Hello? I have always been amazed at the rigid orthodoxy surrounding the Shakespeare myth, which has become to all intents and purposes nothing less than a religion--so powerful that as with most religion the facts themselves are considered irrelevant--that he only had a third grade education at best, owned no books, attended no universities, corresponded with no one but a local Stratford merchant who became his son-in-law and a lawyer about a real estate deal in London, and had two illiterate daughters-- are pretty much the only known facts about the man. And yet it is nothing short of blasphemy to suggest that maybe this guy could not possibly have written anything more than a shopping list, if that. And yet the dons, or what my doomed fictional professor-character Desmond Lewis (author of the Book Within the Book, pictured below) dared to call the 'Ayatollahs of Academe,' have gotten away with this for centuries. So, yes, Shakespeare was an unqualified illiterate who somehow wrote all those great plays and poems while in a presumed trance in his Bankside office, and thus only a learned academic is qualified to write about it, by way of presumption? No wonder Sarah Palin has gotten away with claiming to be the only qualified expert on Susan B. Anthony, except in reverse (or was that Michelle Bachmann? I do get these mid-life cheerleaders confused). Mark Twain had a ball with all this nonsense, of course, noting in his essay 'Is Shakespeare Dead?' how every single word in those hundreds of scholarly volumes the academics have generated over the centuries consists of but a single element: what Twain called 'surmise.' Hence, the following so-called logic: Shakespeare had no formal education, so he must have had some books. And since he had no books, he must have borrowed some from his learned friends. And since he had no learned friends, he must have talked to some in a pub. And since there's no evidence of him doing that except in one tavern in Oxford begetting Sir William Davenant with a bar maid, he therefore "must have been" a genius who thought it all up all by himself. All of which somehow 'proves' that he wrote the plays, simply because he managed to post his name on them (my theory, of course, is that he was a producer, and the first of his kind).

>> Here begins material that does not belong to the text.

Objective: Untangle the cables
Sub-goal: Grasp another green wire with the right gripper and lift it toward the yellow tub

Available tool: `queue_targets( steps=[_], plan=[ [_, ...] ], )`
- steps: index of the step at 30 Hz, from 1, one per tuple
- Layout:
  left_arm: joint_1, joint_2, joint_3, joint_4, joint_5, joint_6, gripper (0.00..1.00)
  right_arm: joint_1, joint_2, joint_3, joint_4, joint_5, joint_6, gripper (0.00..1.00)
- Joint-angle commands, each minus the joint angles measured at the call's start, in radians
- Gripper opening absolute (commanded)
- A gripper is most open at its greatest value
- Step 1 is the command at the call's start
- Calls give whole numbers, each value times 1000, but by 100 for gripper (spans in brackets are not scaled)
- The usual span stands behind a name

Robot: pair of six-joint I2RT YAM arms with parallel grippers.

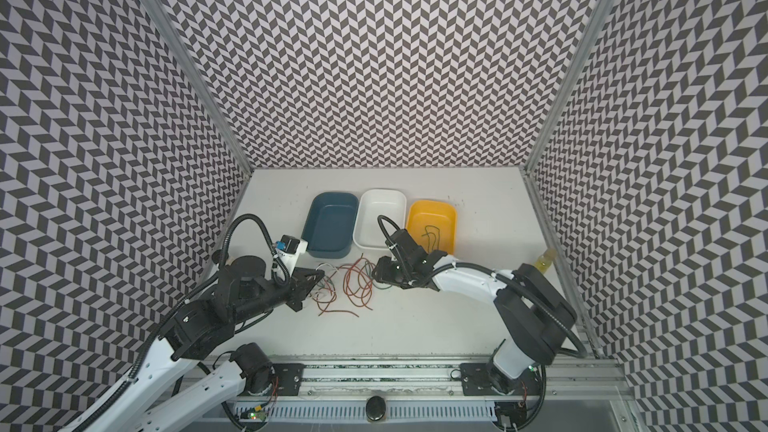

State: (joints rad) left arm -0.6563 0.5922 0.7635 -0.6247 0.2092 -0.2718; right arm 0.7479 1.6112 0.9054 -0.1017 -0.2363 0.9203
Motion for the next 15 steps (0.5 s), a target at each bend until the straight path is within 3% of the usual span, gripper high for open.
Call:
queue_targets(
  steps=[1,9,15],
  plan=[
    [-6,-2,-7,-4,-14,14,0,-1,35,26,41,35,31,38],
    [-8,-7,-8,-4,-17,14,0,-1,-27,35,-9,60,-11,6],
    [-11,1,-6,-13,-31,14,0,-1,-161,5,-91,59,-68,0]
  ],
)
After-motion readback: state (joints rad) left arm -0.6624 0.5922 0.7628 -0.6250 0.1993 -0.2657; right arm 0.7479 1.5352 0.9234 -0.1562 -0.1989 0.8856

At least I, who dare to tackle this subject on grounds of an ancestral link to Shakespeare's own company among others, plus having dealt with many producers myself in my time, at least have a Bachelors Degree. Plus I have also read a book or two, and unlike Shakespeare even own a couple (and of course, also unlike Shakespeare have written several including the Italian book currently in print).

On a related subject, the issue was raised at this seminar about using a pseudonym. Apparently this is frowned upon. "What are you trying to hide?" The panelists wanted to know. Hmm. Good question. Maybe they should ask Mark Twain. In my case John Underwood was 2/3 of my father's name and also of his mother's father's name, in addition to being one of Shakespeare's partners in crime, so it seemed to fit. At least as well as Samuel Clemens nom de plume Mark Twain. Or Ed McBain's alter ego Evan Hunter (neither of which, incidentally, is his real name). Mine, for the record, is Gene (short for Eugene) Ayres. Sometimes I go by E.C. Cheers!